Metabolic Fluxes of the Aspartate Family Pathway Are Regulated by Developmental, Physiological, and Environmental Signals
Although the aspartate family pathway is subject to major regulation by feedback
inhibition loops, the fluxes of this pathway also depend on the expression of genes
encoding the enzymes of this pathway. Expression of the genes and activities of
the encoded enzymes may be regulated by transcriptional, posttranscriptional,
translational, and posttranslational mechanisms, which may respond to various
developmental, physiological, and metabolic signals. One way to identify such
regulatory signals is to test their effects on the steady-state levels of the aspartate
family amino acids and on the expression and activity of enzymes of this pathway.
However, since the aspartate family amino acids are relatively minor amino acids
(Noctor
et al., 2002), it is difficult to draw statistically meaningful conclusions from
such studies. Hence, metabolic engineering of feedback inhibition loops appears
to be the appropriate strategy for functional dissection of signals that regulate the
production of the aspartate family enzymes as rationalized in the following.

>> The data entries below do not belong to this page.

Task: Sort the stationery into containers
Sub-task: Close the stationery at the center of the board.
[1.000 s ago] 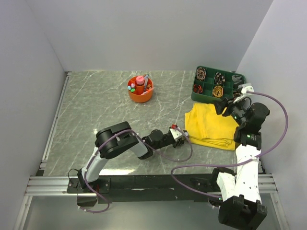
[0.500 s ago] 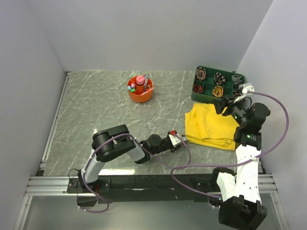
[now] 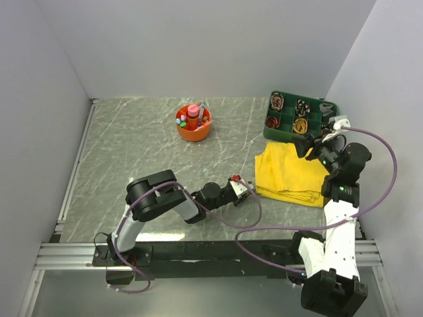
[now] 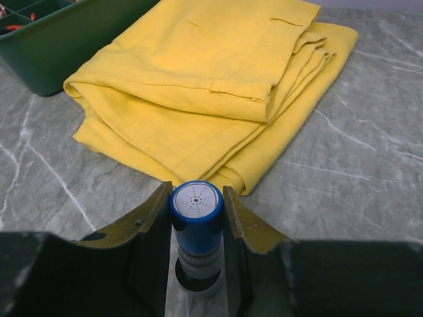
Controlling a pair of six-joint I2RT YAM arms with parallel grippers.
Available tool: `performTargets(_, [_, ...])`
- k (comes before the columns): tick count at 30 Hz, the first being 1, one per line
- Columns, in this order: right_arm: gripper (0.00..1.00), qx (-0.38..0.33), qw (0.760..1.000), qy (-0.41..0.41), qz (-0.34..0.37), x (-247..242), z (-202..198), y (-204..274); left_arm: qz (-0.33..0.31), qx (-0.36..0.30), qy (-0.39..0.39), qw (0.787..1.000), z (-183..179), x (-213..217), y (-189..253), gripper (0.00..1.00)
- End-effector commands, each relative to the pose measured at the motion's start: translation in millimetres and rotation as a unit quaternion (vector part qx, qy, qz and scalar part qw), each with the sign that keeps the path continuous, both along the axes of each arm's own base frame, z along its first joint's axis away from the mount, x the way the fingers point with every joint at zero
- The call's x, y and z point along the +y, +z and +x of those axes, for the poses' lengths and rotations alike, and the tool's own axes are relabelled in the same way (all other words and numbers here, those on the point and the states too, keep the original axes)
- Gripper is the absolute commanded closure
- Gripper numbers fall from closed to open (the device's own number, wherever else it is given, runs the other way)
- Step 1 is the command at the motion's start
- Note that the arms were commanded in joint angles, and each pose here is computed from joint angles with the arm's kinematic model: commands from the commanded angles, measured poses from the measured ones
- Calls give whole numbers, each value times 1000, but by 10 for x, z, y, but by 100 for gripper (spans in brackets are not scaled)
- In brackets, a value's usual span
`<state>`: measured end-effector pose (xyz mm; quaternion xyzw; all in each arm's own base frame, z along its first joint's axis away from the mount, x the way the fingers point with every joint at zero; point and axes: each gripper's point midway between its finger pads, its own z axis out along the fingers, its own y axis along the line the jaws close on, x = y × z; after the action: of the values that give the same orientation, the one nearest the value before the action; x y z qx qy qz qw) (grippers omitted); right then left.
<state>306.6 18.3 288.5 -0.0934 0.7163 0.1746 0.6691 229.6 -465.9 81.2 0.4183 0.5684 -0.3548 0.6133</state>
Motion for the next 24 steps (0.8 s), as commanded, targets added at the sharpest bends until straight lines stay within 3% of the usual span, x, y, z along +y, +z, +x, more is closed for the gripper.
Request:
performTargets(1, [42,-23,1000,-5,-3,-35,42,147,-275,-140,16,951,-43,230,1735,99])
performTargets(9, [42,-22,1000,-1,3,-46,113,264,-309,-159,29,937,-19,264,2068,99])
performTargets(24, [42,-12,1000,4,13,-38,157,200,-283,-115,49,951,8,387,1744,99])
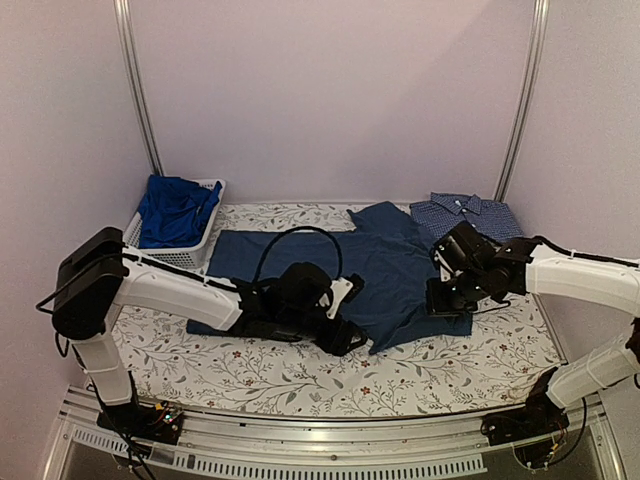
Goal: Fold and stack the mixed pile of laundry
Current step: Adjust the 1/3-folded T-shirt at the center of the board.
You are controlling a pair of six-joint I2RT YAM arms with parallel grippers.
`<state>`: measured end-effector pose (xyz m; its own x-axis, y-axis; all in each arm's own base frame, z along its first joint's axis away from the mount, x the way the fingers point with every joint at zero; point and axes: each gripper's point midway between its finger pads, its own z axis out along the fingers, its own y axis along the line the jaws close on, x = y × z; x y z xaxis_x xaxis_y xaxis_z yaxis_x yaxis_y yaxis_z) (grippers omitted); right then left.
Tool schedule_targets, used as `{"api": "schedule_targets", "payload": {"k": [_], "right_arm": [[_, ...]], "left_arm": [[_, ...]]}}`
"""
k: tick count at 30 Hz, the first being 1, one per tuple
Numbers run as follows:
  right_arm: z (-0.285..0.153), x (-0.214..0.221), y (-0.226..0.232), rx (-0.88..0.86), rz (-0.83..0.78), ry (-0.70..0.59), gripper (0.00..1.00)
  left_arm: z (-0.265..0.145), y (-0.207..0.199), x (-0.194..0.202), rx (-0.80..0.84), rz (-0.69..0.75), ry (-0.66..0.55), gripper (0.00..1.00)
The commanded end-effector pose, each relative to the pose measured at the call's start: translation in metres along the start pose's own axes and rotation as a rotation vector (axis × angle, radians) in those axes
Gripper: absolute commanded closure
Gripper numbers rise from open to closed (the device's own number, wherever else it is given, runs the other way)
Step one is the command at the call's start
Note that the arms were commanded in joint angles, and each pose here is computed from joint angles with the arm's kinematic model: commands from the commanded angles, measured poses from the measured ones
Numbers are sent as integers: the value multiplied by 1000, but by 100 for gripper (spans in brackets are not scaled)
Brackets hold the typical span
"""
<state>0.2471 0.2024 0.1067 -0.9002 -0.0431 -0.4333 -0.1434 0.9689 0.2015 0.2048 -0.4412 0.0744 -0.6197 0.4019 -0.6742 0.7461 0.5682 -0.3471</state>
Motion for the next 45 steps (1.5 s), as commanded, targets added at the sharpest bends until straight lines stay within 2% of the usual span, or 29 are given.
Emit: {"api": "schedule_targets", "payload": {"k": [1, 8, 16, 21, 27, 31, 32, 37, 38, 39, 42, 45], "right_arm": [[-7, -56, -8, 22, 30, -149, 100], [-2, -109, -26, 27, 58, -245, 100], [22, -163, -30, 27, 47, -328, 100], [55, -173, -33, 74, 8, -300, 100], [85, -161, -56, 192, 0, -254, 100], [90, -157, -74, 262, 10, -249, 100], [90, -159, -76, 266, 12, -252, 100], [94, -177, -71, 219, -7, -269, 100], [98, -181, -63, 184, -25, -257, 99], [100, -182, -59, 168, -35, -238, 92], [111, -171, -62, 176, -38, -177, 63], [93, -162, -72, 188, -1, -183, 43]], "left_arm": [[-10, 28, -3, -58, -14, -24, 36], [-36, 68, -14, -123, -70, -76, 36], [-62, 131, -13, -280, -156, -98, 33], [-74, 155, -3, -333, -205, -92, 32], [-82, 175, 6, -408, -247, -86, 32], [-89, 186, 8, -454, -274, -87, 32], [-91, 190, 17, -472, -289, -55, 32], [-102, 200, 29, -500, -348, -39, 32], [-104, 200, 32, -499, -359, -36, 30], [-106, 200, 33, -499, -367, -38, 29], [-112, 201, 34, -506, -393, -40, 24], [-122, 203, 35, -522, -427, -46, 22]]}}
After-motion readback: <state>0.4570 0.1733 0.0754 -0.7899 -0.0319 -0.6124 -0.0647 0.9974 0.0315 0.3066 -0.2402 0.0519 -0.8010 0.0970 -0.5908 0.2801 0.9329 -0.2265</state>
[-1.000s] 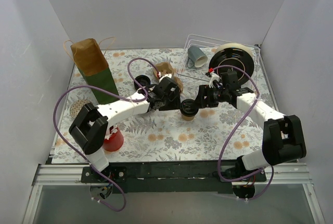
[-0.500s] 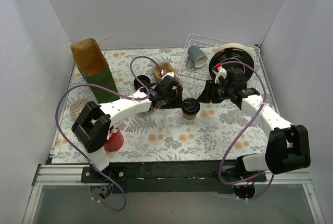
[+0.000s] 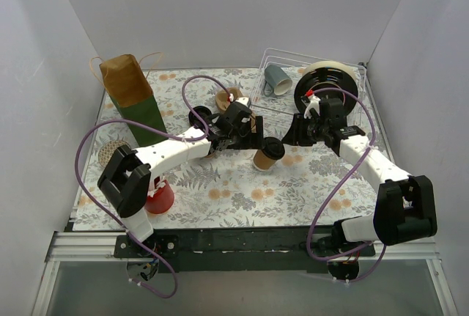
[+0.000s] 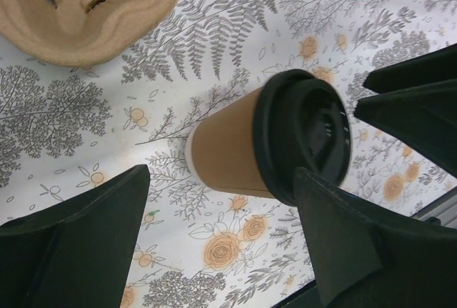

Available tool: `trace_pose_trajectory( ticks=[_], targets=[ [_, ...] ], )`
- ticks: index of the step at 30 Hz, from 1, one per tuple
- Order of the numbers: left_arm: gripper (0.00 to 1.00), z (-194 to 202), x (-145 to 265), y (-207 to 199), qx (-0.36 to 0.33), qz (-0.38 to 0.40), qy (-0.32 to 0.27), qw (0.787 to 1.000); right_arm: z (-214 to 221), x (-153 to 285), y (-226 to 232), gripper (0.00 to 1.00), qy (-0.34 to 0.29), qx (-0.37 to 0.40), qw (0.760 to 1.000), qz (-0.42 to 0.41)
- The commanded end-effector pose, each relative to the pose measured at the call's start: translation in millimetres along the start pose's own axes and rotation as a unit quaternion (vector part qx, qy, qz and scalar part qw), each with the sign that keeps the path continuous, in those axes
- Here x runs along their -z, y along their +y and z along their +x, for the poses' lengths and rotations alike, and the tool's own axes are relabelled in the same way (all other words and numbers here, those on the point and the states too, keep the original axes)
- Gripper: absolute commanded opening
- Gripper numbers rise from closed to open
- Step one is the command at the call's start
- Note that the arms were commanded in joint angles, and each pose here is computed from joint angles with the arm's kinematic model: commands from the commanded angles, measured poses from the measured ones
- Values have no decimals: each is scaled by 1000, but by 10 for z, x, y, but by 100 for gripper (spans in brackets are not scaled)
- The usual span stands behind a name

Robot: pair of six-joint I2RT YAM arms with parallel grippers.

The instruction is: Pack the takeout coffee

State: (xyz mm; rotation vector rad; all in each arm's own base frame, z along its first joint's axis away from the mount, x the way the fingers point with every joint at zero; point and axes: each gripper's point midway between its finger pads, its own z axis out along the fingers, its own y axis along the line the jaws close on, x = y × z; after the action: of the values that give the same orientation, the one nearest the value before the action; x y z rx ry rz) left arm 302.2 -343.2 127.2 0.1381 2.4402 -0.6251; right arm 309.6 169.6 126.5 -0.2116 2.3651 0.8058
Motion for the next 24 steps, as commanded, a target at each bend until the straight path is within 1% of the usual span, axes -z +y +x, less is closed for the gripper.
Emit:
trace_pose_trajectory(
  ticks=[1, 6, 11, 14, 16, 18, 20, 21, 22, 24],
  targets=[
    [81, -324, 248, -234, -5, 39, -44, 998, -113, -16, -40, 43, -22, 0, 1000, 12],
    [80, -147, 141, -92, -2, 18, -21, 1000, -75, -39, 5, 43, -20, 5, 1000, -8],
    [77, 4, 62, 96, 1, -6, -16, 1000, -34, -65, -6, 43, -16, 8, 1000, -13],
    [77, 61, 41, 131, 4, -8, -12, 1000, 4, -118, -36, 43, -8, 8, 1000, -13],
    [77, 20, 77, 89, 2, 0, -16, 1000, -25, -116, -25, 44, -8, 26, 999, -18],
    [77, -36, 108, 48, -4, 7, -21, 1000, -65, -100, -76, 55, -12, 43, 999, -2],
    [77, -85, 141, 0, -16, 14, -25, 999, -191, -64, -182, 64, -28, 62, 997, 35],
    [77, -110, 153, -8, -18, 14, -28, 999, -248, -55, -205, 65, -35, 72, 996, 44],
    [77, -126, 176, -13, -19, 14, -31, 999, -384, -33, -238, 66, -59, 101, 991, 57],
    [77, -144, 209, -23, -21, 16, -33, 999, -483, -34, -290, 67, -77, 140, 985, 69]
  ],
)
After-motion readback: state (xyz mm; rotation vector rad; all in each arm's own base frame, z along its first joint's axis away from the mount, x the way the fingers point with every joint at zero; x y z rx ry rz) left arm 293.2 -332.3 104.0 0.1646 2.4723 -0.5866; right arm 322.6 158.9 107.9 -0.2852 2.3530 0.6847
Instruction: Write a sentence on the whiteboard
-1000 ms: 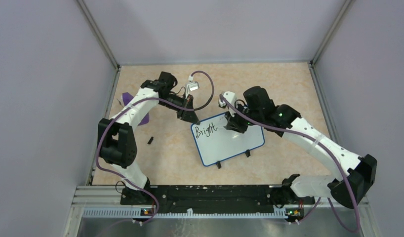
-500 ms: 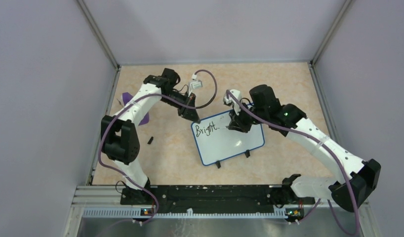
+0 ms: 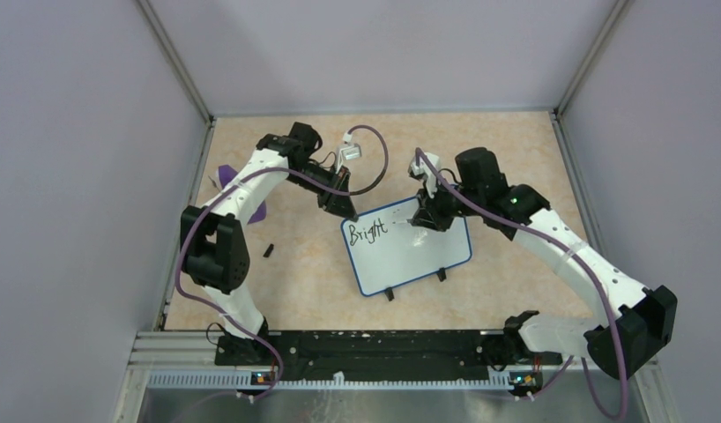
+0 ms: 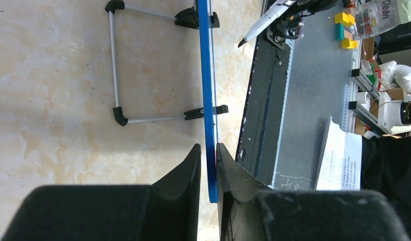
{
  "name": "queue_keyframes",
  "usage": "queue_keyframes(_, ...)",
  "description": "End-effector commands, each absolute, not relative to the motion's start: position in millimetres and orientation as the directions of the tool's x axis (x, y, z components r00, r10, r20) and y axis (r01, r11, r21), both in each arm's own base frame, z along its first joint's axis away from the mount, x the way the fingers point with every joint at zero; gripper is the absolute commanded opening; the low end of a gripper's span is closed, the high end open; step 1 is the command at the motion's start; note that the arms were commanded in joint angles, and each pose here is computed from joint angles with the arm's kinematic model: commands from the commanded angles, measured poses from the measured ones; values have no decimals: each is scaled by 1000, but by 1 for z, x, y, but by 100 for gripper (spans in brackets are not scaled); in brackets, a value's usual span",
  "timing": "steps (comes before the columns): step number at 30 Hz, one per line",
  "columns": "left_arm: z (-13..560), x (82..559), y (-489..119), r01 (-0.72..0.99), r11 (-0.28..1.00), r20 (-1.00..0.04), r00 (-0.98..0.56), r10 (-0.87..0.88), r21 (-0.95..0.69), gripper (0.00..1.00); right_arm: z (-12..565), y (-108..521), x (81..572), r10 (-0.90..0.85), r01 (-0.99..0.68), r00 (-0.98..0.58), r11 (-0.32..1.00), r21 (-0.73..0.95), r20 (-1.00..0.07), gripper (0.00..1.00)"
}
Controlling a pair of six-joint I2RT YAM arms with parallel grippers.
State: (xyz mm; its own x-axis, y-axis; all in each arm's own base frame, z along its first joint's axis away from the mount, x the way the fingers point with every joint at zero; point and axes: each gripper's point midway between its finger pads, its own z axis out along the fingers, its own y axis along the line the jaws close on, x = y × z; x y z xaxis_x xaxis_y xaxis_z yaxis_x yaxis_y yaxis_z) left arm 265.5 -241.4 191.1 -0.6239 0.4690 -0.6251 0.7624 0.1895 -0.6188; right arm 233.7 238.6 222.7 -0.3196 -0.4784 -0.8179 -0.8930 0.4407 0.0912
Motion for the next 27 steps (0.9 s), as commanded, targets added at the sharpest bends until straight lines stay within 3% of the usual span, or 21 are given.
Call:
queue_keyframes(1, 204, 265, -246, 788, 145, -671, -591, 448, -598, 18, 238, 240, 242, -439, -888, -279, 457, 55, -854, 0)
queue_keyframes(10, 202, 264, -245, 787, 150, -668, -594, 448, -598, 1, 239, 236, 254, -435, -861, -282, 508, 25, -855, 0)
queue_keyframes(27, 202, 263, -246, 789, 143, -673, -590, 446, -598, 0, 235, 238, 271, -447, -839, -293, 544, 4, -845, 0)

Although feedback inhibition of DHPS and AK represents major regulators of
the fluxes of the aspartate family pathway, synthesis of its end-product amino
acids also depends on the expression of additional enzymes in this pathway
(Fig. 3.2). Thus, if a feedback-insensitive DHPS or AK were to be constitutively
expressed in transgenic plants, significant lysine or threonine overproduction
would be expected only in the specific tissues or growth conditions where the
genes encoding the entire set of lysine and/or threonine biosynthetic enzymes are also abundantly expressed. Indeed, lysine levels in transgenic plants constitutively
expressing a feedback-insensitive bacterial DHPS fluctuated considerably
under different growth conditions, being higher in young leaves and floral
organs than in old leaves, and positively responding to light intensity (Shaul
and Galili, 1992a; Zhu-Shimoni and Galili, 1998).
In contrast, threonine levels in
transgenic plants constitutively expressing a bacterial feedback-insensitive AK
showed much less fluctuations than lysine levels in plants expressing the
E. coli feedback-insensitive DHPS (O. Shaul and G. Galili, unpublished information).
The results imply that metabolic fluxes of the aspartate family pathway are
regulated by developmental, physiological, and environmental signals and that
fluxes in the lysine and threonine branches respond differently to the signals.
The regulation of synthesis of the aspartate family amino acids was studied
further by analyzing the expression patterns of two
Arabidopsis genes encoding
AK/HSD and DHPS enzymes, using Northern blot analyses and promoter fusion
to the β-glucuronidase (GUS) reporter gene. The developmental expression pattern
of both genes was very similar, that is, they were highly expressed in
germinating seedlings, actively dividing and growing young shoot and root
tissues, various organs of the developing flowers, as well as in developing
embryos (Vauterin
et al., 1999; Zhu-Shimoni
et al., 1997). Exposure of etiolated
seedlings to light results in an altered pattern of GUS staining in the hypocotyls
and cotyledons, suggesting that expression of the AK/HSD and DHPS genes is
also regulated by light (Vauterin
et al., 1999; Zhu-Shimoni
et al., 1997).
This was
supported by studies showing that the levels and activities of the barley AK
isozymes are increased by light and phytochrome (Rao
et al., 1999). The similarities
in the developmental and light-regulated patterns of expression of the AK
and DHPS genes suggest some coordination of expression of genes encoding
enzymes of the aspartate family pathway. However, this clearly does not account
for the entire set of the aspartate family genes as deduced from the differential
expression pattern of two of the three
Arabidopsis genes encoding lysine-sensitive
monofunctional AK isozymes. Based on an analysis of transgenic plants expressing
promoter-GUS constructs, expression of one of these genes was more predominant
than the other in vegetative tissues (Jacobs
et al., 2001). Both genes were
highly expressed at the reproductive stage, but only one of these genes was expressed in fruits (Jacobs
et al., 2001). Whether this variation in expression
pattern reflects a nonredundant function of the different AK isozymes or association
with developmentally regulated variations in metabolic fluxes of the lysine
and threonine branches, discussed above, remains to be elucidated.